Big Data on Kubernetes

About This Document

This documentation is a collection of notes I compiled while learning to deploy big data services on Kubernetes.

Big Data Services

There are numerous big data tools available, but I selected one for each type of workload. For example, for a SQL engine, I chose Trino, and for a table catalog, I selected Apache Hive. My goal was to focus on widely used services. The targeted services covered in this documentation are listed below:

Kubernetes (RKE2) / Custom Docker Registry
HDFS (Storage)
Apache Hive 4 (Metastore/Catalog)
Apache Ranger (Trino, HDFS, Spark and Hive Policy Management/Audit)
Trino (SQL Engine)
Hue (Web-Based SQL Editor)
Spark Notebook - Jupyter Hub / Enterprise Gateway (Notebook)
Iceberg (Table Format)
Kerberos and LDAP Integration

The following services are used in the documentation but are not covered in detail:

Kerberos/LDAP Server: Refer to this guide and this documentation for setup instructions.
PostgreSQL Database Server: Backend database for services like Ranger, Hive, and Hue. It is assumed that the database server is hosted outside the Kubernetes cluster.
Solr: Used only for Ranger audit logs. GitHub Repository
Longhorn Storage: Installation Guide

Environment

Initially, I experimented with tools like KIND and Minikube. However, I found these tools more suitable for quick tests or single-service development rather than a full-stack big data environment. A full-stack setup requires extensive configuration for networking, storage, and container deployment. As a result, I opted to use virtual machines, which also provide a more realistic, production-like experience.

The virtual machines and host system used for this setup are as follows:

Host: Desktop PC with 12 CPUs, 48GB RAM, and 2x480GB SATA SSDs running Arch Linux.
Virtual Machines:
1 x Kubernetes Master (Rocky Linux 9.5): 4 CPUs, 6GB RAM, 60GB Disk
4 x Kubernetes Workers (Rocky Linux 9.5): 4 CPUs, 6GB RAM, 60GB Disk each
1 x LDAP/KDC Server (Ubuntu Server 24.04): 2 CPUs, 2GB RAM, 20GB Disk
1 x PostgreSQL Server (Rocky Linux 9.5): 2 CPUs, 2GB RAM, 20GB Disk

For virtualization, I used the libvirt and QEMU stack.

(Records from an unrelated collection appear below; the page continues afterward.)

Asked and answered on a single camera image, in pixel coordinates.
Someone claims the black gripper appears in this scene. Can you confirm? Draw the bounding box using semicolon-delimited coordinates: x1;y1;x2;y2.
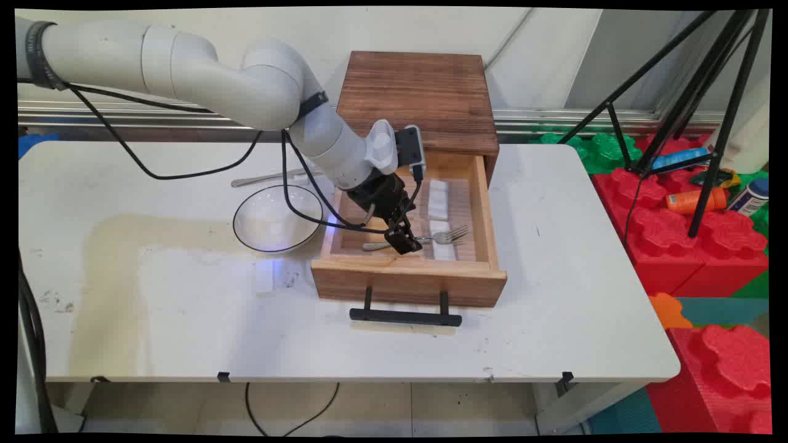
347;174;425;256

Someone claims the silver serrated table knife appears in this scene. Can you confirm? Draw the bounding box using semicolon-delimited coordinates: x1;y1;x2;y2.
231;167;312;188

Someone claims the white ceramic cutlery rest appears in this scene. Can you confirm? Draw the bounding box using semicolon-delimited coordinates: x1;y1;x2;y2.
428;179;451;222
429;220;457;260

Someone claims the light wooden drawer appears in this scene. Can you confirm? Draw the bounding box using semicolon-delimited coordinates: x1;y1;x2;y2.
311;151;508;308

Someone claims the silver fork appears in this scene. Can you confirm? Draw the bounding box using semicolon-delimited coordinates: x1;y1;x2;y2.
362;225;470;252

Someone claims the clear glass bowl dark rim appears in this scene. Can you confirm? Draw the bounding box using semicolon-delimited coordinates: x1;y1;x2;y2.
233;185;324;253

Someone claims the dark wooden cabinet box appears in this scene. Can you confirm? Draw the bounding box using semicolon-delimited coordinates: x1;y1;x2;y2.
336;51;501;186

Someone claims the green foam block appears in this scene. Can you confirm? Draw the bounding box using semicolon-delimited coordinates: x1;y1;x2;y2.
528;132;642;175

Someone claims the orange foam piece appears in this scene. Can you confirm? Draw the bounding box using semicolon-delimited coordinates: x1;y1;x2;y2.
648;292;694;330

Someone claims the blue flat packet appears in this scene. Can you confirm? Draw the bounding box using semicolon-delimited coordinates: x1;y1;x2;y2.
651;148;710;172

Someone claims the orange bottle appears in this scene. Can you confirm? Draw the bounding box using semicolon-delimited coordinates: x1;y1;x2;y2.
665;187;728;215

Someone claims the large red foam block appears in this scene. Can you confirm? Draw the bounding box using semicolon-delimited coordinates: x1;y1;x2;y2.
593;134;770;297

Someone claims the dark green packet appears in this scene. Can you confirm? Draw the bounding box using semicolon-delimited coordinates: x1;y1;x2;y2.
689;169;743;189

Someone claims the black tripod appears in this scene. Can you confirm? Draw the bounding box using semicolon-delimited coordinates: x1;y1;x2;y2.
557;9;771;239

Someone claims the teal foam mat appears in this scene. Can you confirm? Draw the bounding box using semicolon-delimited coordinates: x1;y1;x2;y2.
676;297;770;327

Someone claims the white bottle blue cap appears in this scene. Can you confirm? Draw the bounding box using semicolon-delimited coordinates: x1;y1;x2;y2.
726;178;770;217

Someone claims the blue foam piece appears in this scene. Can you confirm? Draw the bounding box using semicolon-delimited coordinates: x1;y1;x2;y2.
18;132;60;159

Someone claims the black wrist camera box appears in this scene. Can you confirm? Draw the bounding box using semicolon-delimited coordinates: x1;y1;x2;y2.
394;125;427;183

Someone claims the black drawer handle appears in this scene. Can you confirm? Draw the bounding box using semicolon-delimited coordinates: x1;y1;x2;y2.
349;286;463;327

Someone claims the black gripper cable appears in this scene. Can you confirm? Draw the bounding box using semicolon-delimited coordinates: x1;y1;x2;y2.
281;129;395;234

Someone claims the black cable under table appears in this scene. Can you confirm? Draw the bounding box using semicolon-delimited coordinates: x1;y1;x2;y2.
244;382;341;437

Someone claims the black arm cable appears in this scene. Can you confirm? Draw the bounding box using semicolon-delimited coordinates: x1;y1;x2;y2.
66;83;265;181

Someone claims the black cable bundle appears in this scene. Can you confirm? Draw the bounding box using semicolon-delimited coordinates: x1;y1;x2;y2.
17;255;60;435

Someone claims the black arm strap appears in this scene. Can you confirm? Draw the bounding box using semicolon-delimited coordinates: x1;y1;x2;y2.
25;21;70;91

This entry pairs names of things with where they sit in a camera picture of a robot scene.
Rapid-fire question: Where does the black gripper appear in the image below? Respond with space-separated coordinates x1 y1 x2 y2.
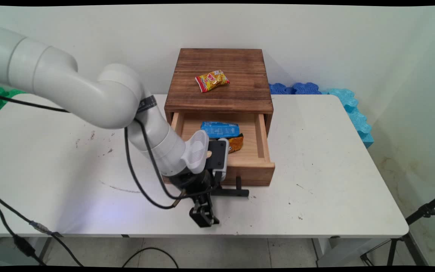
170 169 222 228

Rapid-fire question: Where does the wooden drawer with black handle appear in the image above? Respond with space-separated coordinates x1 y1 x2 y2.
170 112 276 198

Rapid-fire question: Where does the orange brown snack packet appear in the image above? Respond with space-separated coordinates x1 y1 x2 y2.
227 133 245 154

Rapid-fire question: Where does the blue snack packet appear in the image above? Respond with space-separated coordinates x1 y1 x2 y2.
201 121 240 139

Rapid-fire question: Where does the brown wooden cabinet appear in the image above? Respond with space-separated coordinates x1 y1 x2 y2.
164 48 275 136

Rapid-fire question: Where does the white table leg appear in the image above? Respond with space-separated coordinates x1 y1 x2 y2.
312 237 392 267

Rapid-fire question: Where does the yellow red snack packet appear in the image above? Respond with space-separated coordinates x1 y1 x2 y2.
195 70 230 93

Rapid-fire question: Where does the dark blue foam mat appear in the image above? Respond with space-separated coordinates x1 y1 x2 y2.
292 82 322 95
268 83 294 95

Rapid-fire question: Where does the grey table leg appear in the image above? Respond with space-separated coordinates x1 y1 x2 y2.
34 237 53 262

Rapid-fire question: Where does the cyan foam mat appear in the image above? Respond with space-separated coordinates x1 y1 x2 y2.
321 88 375 149

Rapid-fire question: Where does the black tripod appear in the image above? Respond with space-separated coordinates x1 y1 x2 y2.
360 190 435 267

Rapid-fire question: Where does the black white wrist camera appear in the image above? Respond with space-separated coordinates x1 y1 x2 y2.
205 138 230 182

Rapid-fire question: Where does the black looped floor cable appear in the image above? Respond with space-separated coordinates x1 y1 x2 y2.
122 247 179 269

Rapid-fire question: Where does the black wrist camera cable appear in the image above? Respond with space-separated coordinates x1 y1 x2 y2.
0 92 220 210

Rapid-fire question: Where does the black floor cable with connector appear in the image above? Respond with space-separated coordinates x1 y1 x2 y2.
0 190 85 267

Although Kubernetes installation is not the primary focus of this documentation, I included a section on it for completeness. Rancher tools (e.g., RKE2, Rancher UI) simplify the process and provide a robust Kubernetes environment.

Limitations

I am still in the process of learning the services covered in this documentation. Therefore, the content may not be production-ready or fully optimized.

In most cases, I used NodePort services to expose applications outside the Kubernetes cluster. However, for production environments, you should consider using Ingress controllers, LoadBalancers, or high-availability tools such as HAProxy, Keepalived, MetalLB, or kube-vip.

For persistent storage, I primarily used hostPath to keep the Kubernetes environment minimal. In production, you should consider using a CSI driver for persistent storage, such as Longhorn, rook.io, or vSphere.